INPUT MATERIAL below:
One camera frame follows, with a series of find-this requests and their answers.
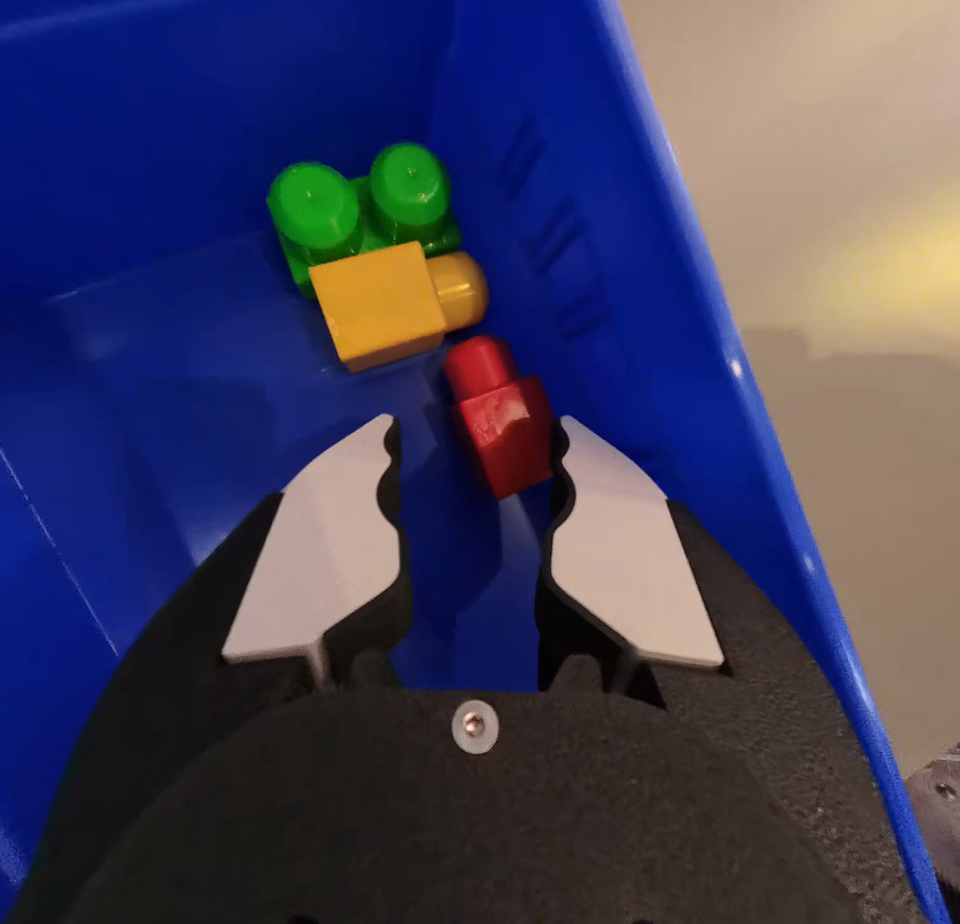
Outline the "blue storage bin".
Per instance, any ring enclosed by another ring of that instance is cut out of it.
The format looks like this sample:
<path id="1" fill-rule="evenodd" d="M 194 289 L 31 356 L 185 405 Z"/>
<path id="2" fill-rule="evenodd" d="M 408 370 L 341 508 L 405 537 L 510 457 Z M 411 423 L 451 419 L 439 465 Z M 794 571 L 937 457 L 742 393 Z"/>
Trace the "blue storage bin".
<path id="1" fill-rule="evenodd" d="M 426 144 L 487 327 L 649 468 L 836 689 L 949 922 L 618 0 L 2 0 L 2 910 L 156 610 L 329 439 L 401 420 L 406 682 L 532 687 L 533 520 L 474 482 L 438 351 L 348 375 L 266 198 Z"/>

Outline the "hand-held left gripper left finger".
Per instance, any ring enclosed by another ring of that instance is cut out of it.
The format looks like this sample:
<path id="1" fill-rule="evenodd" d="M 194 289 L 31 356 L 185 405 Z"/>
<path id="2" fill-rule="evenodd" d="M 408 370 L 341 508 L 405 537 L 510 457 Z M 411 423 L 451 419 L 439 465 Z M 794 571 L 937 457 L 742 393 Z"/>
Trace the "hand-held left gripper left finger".
<path id="1" fill-rule="evenodd" d="M 378 415 L 284 488 L 222 645 L 227 663 L 349 667 L 356 655 L 405 639 L 413 591 L 400 522 L 400 426 Z"/>

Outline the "red mega block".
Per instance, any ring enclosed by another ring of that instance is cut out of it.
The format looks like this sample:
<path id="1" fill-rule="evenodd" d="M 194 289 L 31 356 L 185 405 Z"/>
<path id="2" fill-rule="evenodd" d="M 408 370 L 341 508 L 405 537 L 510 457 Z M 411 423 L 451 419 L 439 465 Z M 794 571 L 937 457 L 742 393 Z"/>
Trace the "red mega block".
<path id="1" fill-rule="evenodd" d="M 507 342 L 474 336 L 443 365 L 454 423 L 488 492 L 504 500 L 549 480 L 554 414 L 541 380 L 521 375 Z"/>

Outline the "yellow mega block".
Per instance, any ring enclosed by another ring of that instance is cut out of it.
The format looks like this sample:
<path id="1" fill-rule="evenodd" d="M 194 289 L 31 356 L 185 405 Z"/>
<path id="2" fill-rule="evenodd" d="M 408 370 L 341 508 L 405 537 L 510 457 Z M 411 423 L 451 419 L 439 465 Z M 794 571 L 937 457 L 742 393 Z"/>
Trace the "yellow mega block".
<path id="1" fill-rule="evenodd" d="M 426 255 L 411 242 L 313 266 L 309 280 L 337 355 L 350 373 L 436 349 L 481 322 L 489 285 L 462 250 Z"/>

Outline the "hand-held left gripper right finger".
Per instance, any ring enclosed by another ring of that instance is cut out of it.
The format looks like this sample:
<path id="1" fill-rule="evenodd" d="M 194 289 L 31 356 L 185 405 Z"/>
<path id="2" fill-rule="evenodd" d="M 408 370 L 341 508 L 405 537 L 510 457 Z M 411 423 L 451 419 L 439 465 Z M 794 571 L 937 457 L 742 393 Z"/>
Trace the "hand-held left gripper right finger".
<path id="1" fill-rule="evenodd" d="M 720 669 L 725 656 L 665 493 L 571 415 L 555 442 L 565 497 L 544 538 L 546 589 L 639 658 Z"/>

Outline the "green mega block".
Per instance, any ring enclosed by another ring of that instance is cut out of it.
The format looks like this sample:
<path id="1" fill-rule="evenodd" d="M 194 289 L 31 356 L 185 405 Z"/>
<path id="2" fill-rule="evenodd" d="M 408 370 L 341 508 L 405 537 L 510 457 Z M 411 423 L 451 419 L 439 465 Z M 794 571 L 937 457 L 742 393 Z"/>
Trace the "green mega block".
<path id="1" fill-rule="evenodd" d="M 267 206 L 294 283 L 314 303 L 314 267 L 409 243 L 428 258 L 462 247 L 448 169 L 415 142 L 386 147 L 355 178 L 318 162 L 294 163 L 272 181 Z"/>
End of INPUT MATERIAL.
WORK TO BE COMPLETED:
The entries above, every one of them, should be retyped exactly, with no pictures carried over.

SOLUTION:
One camera frame follows, with a series of find-this requests and their answers.
Outline the "blue storage bin".
Per instance, any ring enclosed by another ring of that instance is cut out of it.
The format looks like this sample:
<path id="1" fill-rule="evenodd" d="M 194 289 L 31 356 L 185 405 Z"/>
<path id="2" fill-rule="evenodd" d="M 408 370 L 341 508 L 405 537 L 510 457 Z M 411 423 L 451 419 L 439 465 Z M 794 571 L 937 457 L 742 393 Z"/>
Trace the "blue storage bin".
<path id="1" fill-rule="evenodd" d="M 426 144 L 487 327 L 649 468 L 836 689 L 949 922 L 618 0 L 2 0 L 2 910 L 156 610 L 329 439 L 401 420 L 406 682 L 532 687 L 533 520 L 474 482 L 438 351 L 348 375 L 266 198 Z"/>

Outline the "hand-held left gripper left finger".
Per instance, any ring enclosed by another ring of that instance is cut out of it.
The format looks like this sample:
<path id="1" fill-rule="evenodd" d="M 194 289 L 31 356 L 185 405 Z"/>
<path id="2" fill-rule="evenodd" d="M 408 370 L 341 508 L 405 537 L 510 457 Z M 411 423 L 451 419 L 439 465 Z M 794 571 L 937 457 L 742 393 Z"/>
Trace the "hand-held left gripper left finger".
<path id="1" fill-rule="evenodd" d="M 378 415 L 284 488 L 222 645 L 227 663 L 349 667 L 356 655 L 405 639 L 413 591 L 400 522 L 400 426 Z"/>

Outline the "red mega block".
Per instance, any ring enclosed by another ring of that instance is cut out of it.
The format looks like this sample:
<path id="1" fill-rule="evenodd" d="M 194 289 L 31 356 L 185 405 Z"/>
<path id="2" fill-rule="evenodd" d="M 408 370 L 341 508 L 405 537 L 510 457 Z M 411 423 L 451 419 L 439 465 Z M 794 571 L 937 457 L 742 393 Z"/>
Trace the "red mega block".
<path id="1" fill-rule="evenodd" d="M 507 342 L 474 336 L 443 365 L 454 423 L 488 492 L 504 500 L 549 480 L 554 414 L 541 380 L 521 375 Z"/>

Outline the "yellow mega block".
Per instance, any ring enclosed by another ring of that instance is cut out of it.
The format looks like this sample:
<path id="1" fill-rule="evenodd" d="M 194 289 L 31 356 L 185 405 Z"/>
<path id="2" fill-rule="evenodd" d="M 408 370 L 341 508 L 405 537 L 510 457 Z M 411 423 L 451 419 L 439 465 Z M 794 571 L 937 457 L 742 393 Z"/>
Trace the "yellow mega block".
<path id="1" fill-rule="evenodd" d="M 426 255 L 411 242 L 313 266 L 309 280 L 337 355 L 350 373 L 436 349 L 481 322 L 489 285 L 462 250 Z"/>

Outline the "hand-held left gripper right finger".
Per instance, any ring enclosed by another ring of that instance is cut out of it.
The format looks like this sample:
<path id="1" fill-rule="evenodd" d="M 194 289 L 31 356 L 185 405 Z"/>
<path id="2" fill-rule="evenodd" d="M 408 370 L 341 508 L 405 537 L 510 457 Z M 411 423 L 451 419 L 439 465 Z M 794 571 L 937 457 L 742 393 Z"/>
Trace the "hand-held left gripper right finger".
<path id="1" fill-rule="evenodd" d="M 720 669 L 725 656 L 665 493 L 571 415 L 555 442 L 565 497 L 544 538 L 546 589 L 639 658 Z"/>

Outline the "green mega block".
Per instance, any ring enclosed by another ring of that instance is cut out of it.
The format looks like this sample:
<path id="1" fill-rule="evenodd" d="M 194 289 L 31 356 L 185 405 Z"/>
<path id="2" fill-rule="evenodd" d="M 408 370 L 341 508 L 405 537 L 510 457 Z M 411 423 L 451 419 L 439 465 Z M 794 571 L 937 457 L 742 393 Z"/>
Trace the "green mega block".
<path id="1" fill-rule="evenodd" d="M 267 206 L 294 283 L 314 303 L 314 267 L 409 243 L 428 258 L 462 247 L 448 169 L 415 142 L 386 147 L 355 178 L 318 162 L 294 163 L 272 181 Z"/>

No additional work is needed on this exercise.